Lula citó la experiencia de la Unión de Naciones Suramericanas (Unasur) como ejemplo de un proyecto interrumpido por la intolerancia política, que imposibilitó la coexistencia entre diferentes perspectivas.

Según él, la región en los últimos años volvió a fragmentarse y a mirar excesivamente hacia dentro, permitiendo que los conflictos externos y las disputas ideológicas eclipsen las prioridades locales.

En este escenario, según Lula, amenazas como el extremismo político y la manipulación de la información se convirtieron en parte de la vida cotidiana en América Latina.

El presidente brasileño también se quejó de la dificultad para tomar decisiones en los foros que aún existen en la región, como la Comunidad de Estados Latinoamericanos y Caribeños (Celac).

“Vamos de reunión en reunión, llenos de ideas e iniciativas que nunca salen de la mesa. Nuestras cumbres se han convertido en rituales vacíos, en los que los principales líderes regionales están ausentes”, afirmó.

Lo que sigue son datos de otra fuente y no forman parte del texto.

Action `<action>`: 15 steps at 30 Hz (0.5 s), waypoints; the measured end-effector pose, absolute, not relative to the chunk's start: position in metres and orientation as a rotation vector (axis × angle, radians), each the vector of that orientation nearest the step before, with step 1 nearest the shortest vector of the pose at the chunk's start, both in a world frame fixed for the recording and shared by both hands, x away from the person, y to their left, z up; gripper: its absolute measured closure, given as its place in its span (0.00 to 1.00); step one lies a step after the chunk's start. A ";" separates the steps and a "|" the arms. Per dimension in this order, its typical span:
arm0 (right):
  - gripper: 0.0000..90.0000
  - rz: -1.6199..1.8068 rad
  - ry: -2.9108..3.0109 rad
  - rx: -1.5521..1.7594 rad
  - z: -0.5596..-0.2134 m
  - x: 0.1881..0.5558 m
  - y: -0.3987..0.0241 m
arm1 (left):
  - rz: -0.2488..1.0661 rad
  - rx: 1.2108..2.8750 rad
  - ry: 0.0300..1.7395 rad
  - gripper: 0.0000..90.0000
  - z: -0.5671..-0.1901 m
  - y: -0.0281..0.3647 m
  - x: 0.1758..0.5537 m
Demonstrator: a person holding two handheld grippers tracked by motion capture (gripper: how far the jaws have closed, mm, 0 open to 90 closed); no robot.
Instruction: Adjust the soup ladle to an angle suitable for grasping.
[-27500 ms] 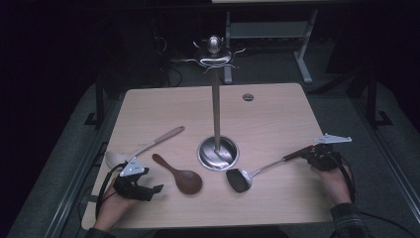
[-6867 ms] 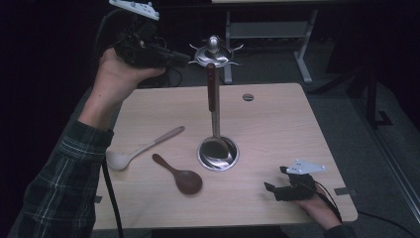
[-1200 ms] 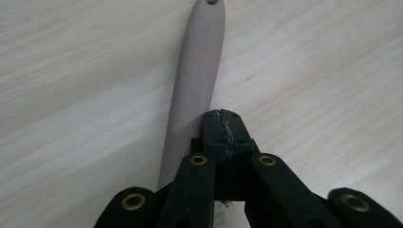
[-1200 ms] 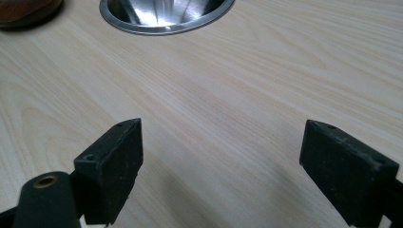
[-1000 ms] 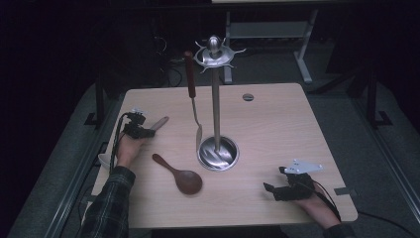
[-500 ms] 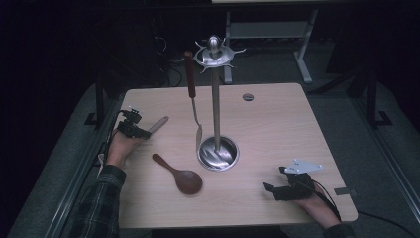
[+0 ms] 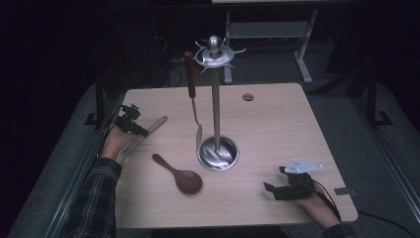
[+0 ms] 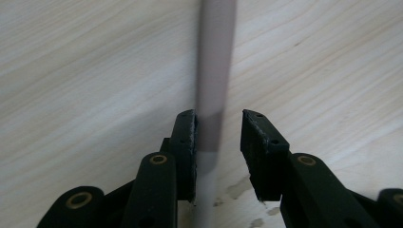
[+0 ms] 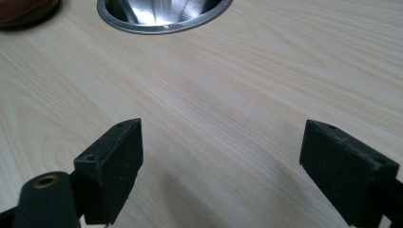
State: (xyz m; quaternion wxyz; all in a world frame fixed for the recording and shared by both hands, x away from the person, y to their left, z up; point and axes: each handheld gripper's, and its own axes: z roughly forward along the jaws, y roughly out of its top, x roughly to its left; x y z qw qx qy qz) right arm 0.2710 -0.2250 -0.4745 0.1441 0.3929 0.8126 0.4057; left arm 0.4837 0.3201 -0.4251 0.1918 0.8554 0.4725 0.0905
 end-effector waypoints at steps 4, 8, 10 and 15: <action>0.16 1.169 2.341 1.139 -0.474 0.271 -0.225 | 0.222 2.427 1.343 0.73 -0.432 0.323 0.486; 0.15 1.169 2.341 1.132 -0.475 0.271 -0.226 | 0.201 2.459 1.331 0.73 -0.436 0.321 0.486; 0.15 1.169 2.341 1.132 -0.475 0.271 -0.226 | 0.197 2.472 1.330 0.74 -0.436 0.320 0.485; 0.16 1.168 2.343 1.135 -0.474 0.271 -0.225 | 0.219 2.492 1.319 0.79 -0.438 0.319 0.485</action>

Lula se mostró alarmado porque la Celac “está paralizada” y ni siquiera fue capaz de emitir una declaración conjunta y consensuada contra las intervenciones militares ilegales que sacuden nuestra región, en referencia a la incursión estadounidense en Caracas que terminó con la detención de Nicolás Maduro y su esposa, y su posterior traslado a la ciudad de Nueva York, donde están siendo juzgados por varios delitos.

Lula también criticó la falta de coordinación regional para abordar la pandemia de covid-19, el crimen organizado internacional y el calentamiento global.

“Estos desafíos plantean la pregunta de qué modelo de regionalismo es posible para América Latina y el Caribe. En un contexto global de ruptura del orden liberal y resurgimiento del proteccionismo y el unilateralismo, los paradigmas endógenos vinculados al panamericanismo y al bolivarianismo son insuficientes”, destacó Lula en una nueva alusión a las prácticas aislacionistas impulsadas por Trump.

A propósito del mandatario estadounidense y los aranceles que impuso a varios países, Lula expresó: “En Brasil respondemos a las prácticas proteccionistas con diálogo”.

Al cerrar su discurso, Lula remarcó que los líderes latinoamericanos no pueden desperdiciar oportunidades de diálogo y cooperación estratégica, porque eso podría profundizar la vulnerabilidad de la región en un entorno internacional cada vez más inestable.